Egypt, then, given all these constraints, is focusing instead on encouraging the Palestinians in an ongoing campaign of attrition that displays patterns of popular struggle and terror with on-and-off escalations. The background stage-setting of Palestinian terror, or what Egypt and the Palestinians call “exercising the right of resistance,” is vital to Egypt’s diplomatic endeavor that seeks, through political channels, to weaken Israel in the international arena and, using political, economic, and legal tools, circumscribe its right to self-defense, erode its resilience, and loosen its hold on the West Bank territories that are indispensable to its national security.
The Iranian Role
Although Hamas has tried to conceal Iran’s role in building the military infrastructure in Gaza, that role has been confirmed and officially acknowledged by Islamic Jihad. Fajr-5 missiles and other weapons have been ferried from Iran and Hizbullah to Hamas and the Palestinian terror organizations, and Iran has given much assistance in training the Palestinian forces for battle.
Hamas and the Muslim Brotherhood are prepared to cooperate with Iran even though it is actively supporting the Assad regime in Syria – which, over the past two years, has been committing war crimes against the Sunni population that reach the level of crimes against humanity and genocide.
The Iranian role reveals more than anything else the supreme common denominator between radical Shiite Islam and radical Sunni Islam. The two sides are able to overcome their profound differences and cooperate on the basis of a shared sphere of interests: the struggle against Israel, the continuation of the revolutions of the Islamic Spring, and the ejection of Western influence from the region.
Israel’s Need for Defensible Borders
Gaza’s transformation into a terror entity, with an extensive military infrastructure and advanced weaponry, removes the basis for any claim that territory is no longer important in the missile era, and demonstrates the vital need for continued Israeli control of key areas of the West Bank that, under any scenario, would give it even minimally defensible borders. A withdrawal to the 1967 lines would likely result in Israel facing yet another military and terrorist front that could, by linking up with regional actors such as Iran, Egypt, and Hizbullah, threaten Israel’s continued existence.

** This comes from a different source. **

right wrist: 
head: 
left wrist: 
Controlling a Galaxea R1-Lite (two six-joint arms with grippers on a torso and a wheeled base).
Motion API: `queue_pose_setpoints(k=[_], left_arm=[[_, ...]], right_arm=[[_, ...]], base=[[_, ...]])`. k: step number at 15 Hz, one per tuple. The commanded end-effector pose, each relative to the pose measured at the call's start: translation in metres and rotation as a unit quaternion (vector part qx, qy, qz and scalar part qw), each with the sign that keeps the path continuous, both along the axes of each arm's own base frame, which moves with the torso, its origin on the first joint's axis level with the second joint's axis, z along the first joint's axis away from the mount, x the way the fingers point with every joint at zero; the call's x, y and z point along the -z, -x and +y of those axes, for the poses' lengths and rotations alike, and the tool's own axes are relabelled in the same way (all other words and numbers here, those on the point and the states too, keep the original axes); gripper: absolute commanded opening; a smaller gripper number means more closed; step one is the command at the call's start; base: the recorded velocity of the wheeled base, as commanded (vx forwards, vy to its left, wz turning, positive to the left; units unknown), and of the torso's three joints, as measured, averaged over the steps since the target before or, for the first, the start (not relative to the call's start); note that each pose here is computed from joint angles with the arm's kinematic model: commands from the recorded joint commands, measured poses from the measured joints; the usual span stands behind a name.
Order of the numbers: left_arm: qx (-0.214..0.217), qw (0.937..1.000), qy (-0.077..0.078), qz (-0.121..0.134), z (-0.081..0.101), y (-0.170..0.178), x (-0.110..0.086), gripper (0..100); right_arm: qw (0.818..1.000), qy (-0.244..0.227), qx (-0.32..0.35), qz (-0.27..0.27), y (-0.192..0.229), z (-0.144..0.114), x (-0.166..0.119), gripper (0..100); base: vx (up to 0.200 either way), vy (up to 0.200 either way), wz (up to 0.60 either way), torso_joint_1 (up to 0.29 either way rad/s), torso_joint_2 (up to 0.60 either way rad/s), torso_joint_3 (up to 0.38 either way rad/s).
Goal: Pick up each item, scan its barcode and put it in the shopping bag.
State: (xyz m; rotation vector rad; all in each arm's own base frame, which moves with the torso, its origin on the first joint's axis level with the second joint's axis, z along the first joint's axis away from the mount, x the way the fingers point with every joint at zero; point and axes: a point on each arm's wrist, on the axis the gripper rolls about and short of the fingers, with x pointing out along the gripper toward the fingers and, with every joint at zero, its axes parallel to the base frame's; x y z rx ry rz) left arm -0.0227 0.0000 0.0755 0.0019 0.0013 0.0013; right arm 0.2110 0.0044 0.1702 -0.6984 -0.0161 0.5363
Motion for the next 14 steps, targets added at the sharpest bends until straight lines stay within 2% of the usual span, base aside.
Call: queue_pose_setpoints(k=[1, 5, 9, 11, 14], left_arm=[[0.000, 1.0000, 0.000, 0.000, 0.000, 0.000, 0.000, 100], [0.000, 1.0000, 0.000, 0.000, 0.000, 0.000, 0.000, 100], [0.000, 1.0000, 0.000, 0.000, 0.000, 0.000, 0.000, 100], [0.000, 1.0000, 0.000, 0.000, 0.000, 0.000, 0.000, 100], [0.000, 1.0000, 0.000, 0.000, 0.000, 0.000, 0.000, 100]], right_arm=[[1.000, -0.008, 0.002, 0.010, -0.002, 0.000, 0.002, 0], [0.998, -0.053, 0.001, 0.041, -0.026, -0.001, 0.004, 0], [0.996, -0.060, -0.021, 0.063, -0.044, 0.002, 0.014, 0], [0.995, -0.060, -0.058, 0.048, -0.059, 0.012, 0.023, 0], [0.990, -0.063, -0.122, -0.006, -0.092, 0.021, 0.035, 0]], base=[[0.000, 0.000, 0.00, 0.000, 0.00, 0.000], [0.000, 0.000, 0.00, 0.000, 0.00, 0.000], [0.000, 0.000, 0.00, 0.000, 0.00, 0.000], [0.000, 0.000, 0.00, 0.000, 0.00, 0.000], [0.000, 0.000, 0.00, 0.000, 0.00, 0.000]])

The Israeli-Palestinian conflict, unlike other loci of confrontation, exerts strong impacts on the Middle East and the world as a whole. The international community, which has sprung into political activity to prevent a wide-scale Israeli military operation in Gaza, is thereby effectively safeguarding Hamas’ regime and granting it immunity. The fear is that an all-out confrontation would spark an uncontrollable eruption of violence that would endanger Western interests in the Middle East, while also agitating Muslim communities in the West.
Once again, radical leftist organizations have come out in support of Hamas. In Toronto, for example, Canadian leftist activists have upheld Hamas’ “right of resistance” as evidenced in the current hostilities, ignoring the fact that international human rights organizations define such tactics as war crimes. The unwritten alliance between the radical left and Hamas rests on common demands that the West change its policy in the Middle East, stop supporting “illegitimate” Israel, and instead opt for cooperation with the rising Islamic forces.
Lt. Col. (ret.) Jonathan D. Halevi is a senior researcher of the Middle East and radical Islam at the Jerusalem Center for Public Affairs. He is a co-founder of the Orient Research Group Ltd. and is a former advisor to the Policy Planning Division of the Israel Ministry of Foreign Affairs.